La tecnologia fa ormai ogni giorno enormi passi avanti e proprio grazie a lei potremmo scoprire il tumore alla prostata: ma come funziona?
Come ben sappiamo, al giorno d’oggi l’intelligenza artificiale sta diventando ormai sempre più presente e soprattutto imminente nella vita di tutti noi.
Sono sempre di più, infatti, gli ambiti che sta coinvolgendo nel suo razzio d’azione e soprattutto gli aiuti e gli strumenti che sta mettendo proprio a nostra disposizione in qualsiasi ambito. Oggi, però, vogliamo parlarvi nello specifico di quelle che possono essere le applicazioni della tecnologia, e dunque dell’intelligenza artificiale, proprio in ambito medico. Ma cerchiamo di scoprire di più.
Diagnosi per tumore alla prostata con la tecnologia
Ebbene sì, sembra proprio aver avuto inizio un interessante e soprattutto un importante progetto europeo che potrebbe fare la differenza in campo medico. Stiamo parlando del cosiddetto Flute, che sta tentando di scoprire in che modo la tecnologia potrebbe avere un applicazione nel campo medico e soprattutto per quanto riguarda una maggiore e soprattutto più specifica diagnosi del tumore alla prostata. In particolare, infatti, questa tecnica dovrebbe basarsi proprio su un algoritmo che avrebbe la funzione di indicare agli specialisti quali sono i pazienti che necessitano di sopporsi a biopsia.

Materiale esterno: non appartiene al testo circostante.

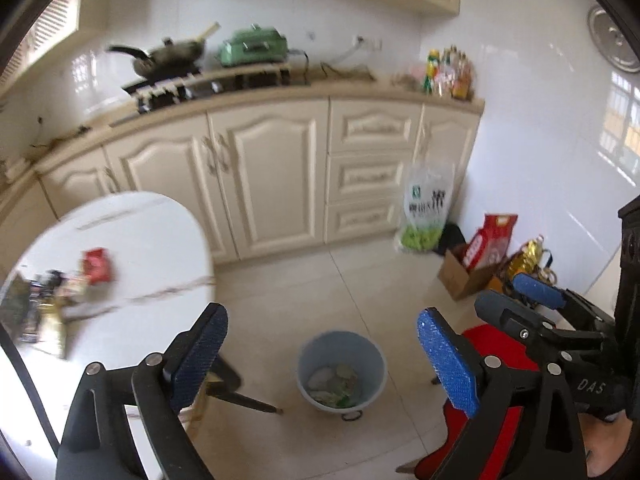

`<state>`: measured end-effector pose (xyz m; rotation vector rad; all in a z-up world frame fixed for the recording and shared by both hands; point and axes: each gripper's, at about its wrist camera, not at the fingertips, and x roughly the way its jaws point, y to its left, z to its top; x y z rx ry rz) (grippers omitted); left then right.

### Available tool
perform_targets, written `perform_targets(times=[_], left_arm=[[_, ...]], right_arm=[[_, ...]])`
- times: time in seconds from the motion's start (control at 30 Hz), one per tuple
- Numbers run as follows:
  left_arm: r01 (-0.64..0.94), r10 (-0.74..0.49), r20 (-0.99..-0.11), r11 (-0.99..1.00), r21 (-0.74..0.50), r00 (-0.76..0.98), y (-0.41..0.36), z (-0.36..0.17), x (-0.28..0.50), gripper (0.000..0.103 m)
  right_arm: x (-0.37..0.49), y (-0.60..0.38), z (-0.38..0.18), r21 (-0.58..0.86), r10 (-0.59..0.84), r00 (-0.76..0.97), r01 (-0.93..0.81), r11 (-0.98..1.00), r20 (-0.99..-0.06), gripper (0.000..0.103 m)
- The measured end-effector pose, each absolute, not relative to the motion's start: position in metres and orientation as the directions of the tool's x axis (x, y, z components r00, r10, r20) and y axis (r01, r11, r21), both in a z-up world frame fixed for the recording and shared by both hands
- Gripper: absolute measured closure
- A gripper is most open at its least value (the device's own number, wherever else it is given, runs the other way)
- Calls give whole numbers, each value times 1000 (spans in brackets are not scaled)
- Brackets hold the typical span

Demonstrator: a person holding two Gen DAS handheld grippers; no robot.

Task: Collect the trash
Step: 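Move both open tools back over the trash on the table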

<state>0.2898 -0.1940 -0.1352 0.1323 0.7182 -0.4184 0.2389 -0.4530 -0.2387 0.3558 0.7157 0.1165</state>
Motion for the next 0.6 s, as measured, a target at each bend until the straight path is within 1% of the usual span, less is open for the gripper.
perform_targets(times=[0.07,0.13,0.17,0.23,0.4,0.47,0.6], left_arm=[[396,-309,-631,918,-3,711,-172,-119,267,5],[366,-282,-605,931,17,744,-142,-108,245,4],[352,-269,-598,936,24,755,-122,-103,230,4],[315,-238,-579,949,34,780,-90,-97,206,2],[217,-158,-567,975,37,809,-24,-89,158,2],[157,-103,-566,986,48,818,4,-87,144,2],[43,-1,-592,997,58,806,56,-90,130,1]], right_arm=[[234,-435,-221,342,232,764,-16,939,-602,6],[233,-419,-209,335,244,772,-43,941,-587,5],[233,-406,-201,327,252,776,-62,943,-579,0],[236,-387,-192,315,267,774,-93,945,-574,0],[250,-319,-171,279,333,756,-206,938,-564,0],[261,-288,-166,265,365,738,-256,930,-567,0],[285,-232,-163,252,417,697,-333,909,-583,0]])
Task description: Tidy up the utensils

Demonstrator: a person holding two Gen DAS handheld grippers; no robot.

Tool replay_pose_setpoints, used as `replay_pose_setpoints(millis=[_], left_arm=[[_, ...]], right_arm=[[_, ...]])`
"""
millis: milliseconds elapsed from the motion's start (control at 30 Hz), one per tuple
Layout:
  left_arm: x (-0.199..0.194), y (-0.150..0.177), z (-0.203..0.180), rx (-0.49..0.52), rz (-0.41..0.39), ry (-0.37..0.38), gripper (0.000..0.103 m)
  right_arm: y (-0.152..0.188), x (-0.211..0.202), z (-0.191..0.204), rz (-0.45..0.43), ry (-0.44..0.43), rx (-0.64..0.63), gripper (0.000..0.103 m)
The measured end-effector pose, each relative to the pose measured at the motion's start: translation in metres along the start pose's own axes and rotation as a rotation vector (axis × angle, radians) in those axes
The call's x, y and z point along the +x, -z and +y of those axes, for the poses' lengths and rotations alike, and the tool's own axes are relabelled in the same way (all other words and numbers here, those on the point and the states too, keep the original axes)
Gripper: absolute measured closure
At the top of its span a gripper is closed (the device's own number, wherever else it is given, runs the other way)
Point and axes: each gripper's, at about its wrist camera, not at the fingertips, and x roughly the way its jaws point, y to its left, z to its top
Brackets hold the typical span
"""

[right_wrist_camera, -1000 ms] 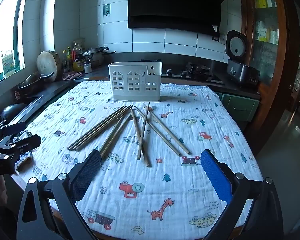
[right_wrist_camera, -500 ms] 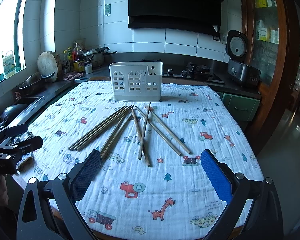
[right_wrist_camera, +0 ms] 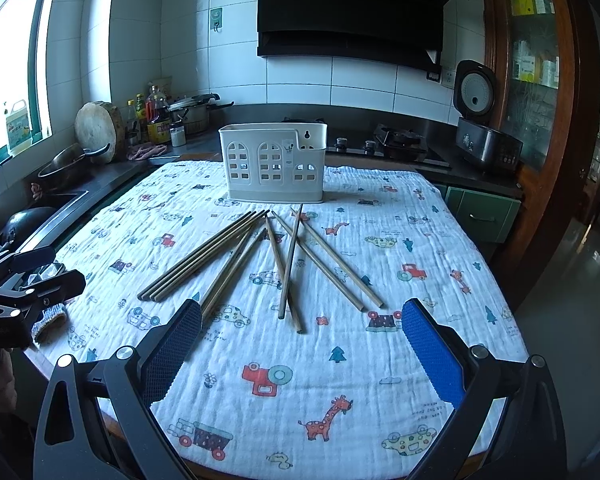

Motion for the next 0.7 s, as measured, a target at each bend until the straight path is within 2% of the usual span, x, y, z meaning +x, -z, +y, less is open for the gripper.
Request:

Come ben sappiamo, infatti, il tumore è alla prostata è forse il più diffuso nella popolazione maschile, ma nonostante questo al momento le applicazioni della tecnologia in questo ambito sono ancora molto scarne e soprattutto agli inizi. Proprio per questo motivo, l’avvento di questo nuovo progetto fa ben sperare tantissimi di noi e soprattutto attira l’attenzione di tantissimi esperti a livello internazionale viste che quelle che sono le premesse per il futuro medico e diagnostico. Il sistema su cui si baserebbe questa tecnica è infatti il Federated Learning.
In particolare, proprio grazie ai metodi e soprattutto all’algoritmo ideato da questa tecnologia e messo a punto da questo progetto, si potrebbe evitare di fare esami diagnostici non necessari e spesso invasivi anche a chi non ne ha bisogno. Ma, piuttosto, si avrà la possibilità di effettuare degli esami più mirati e soprattutto cercando così di azzerare ancora di più le tempistiche in questi casi così delicati.
Chiaramente la strada è ancora lunga, in quanto affinché questo algoritmo possa diventare realmente efficace c’è bisogno di tanti test e soprattutto allenamenti su un vasto numero di pazienti. Nonostante questo, però, il progetto sembra aver preso la giusta strada e, nel giro di tre anni, si prospetta la possibilità di avere davanti a noi i primi risultati di questi test.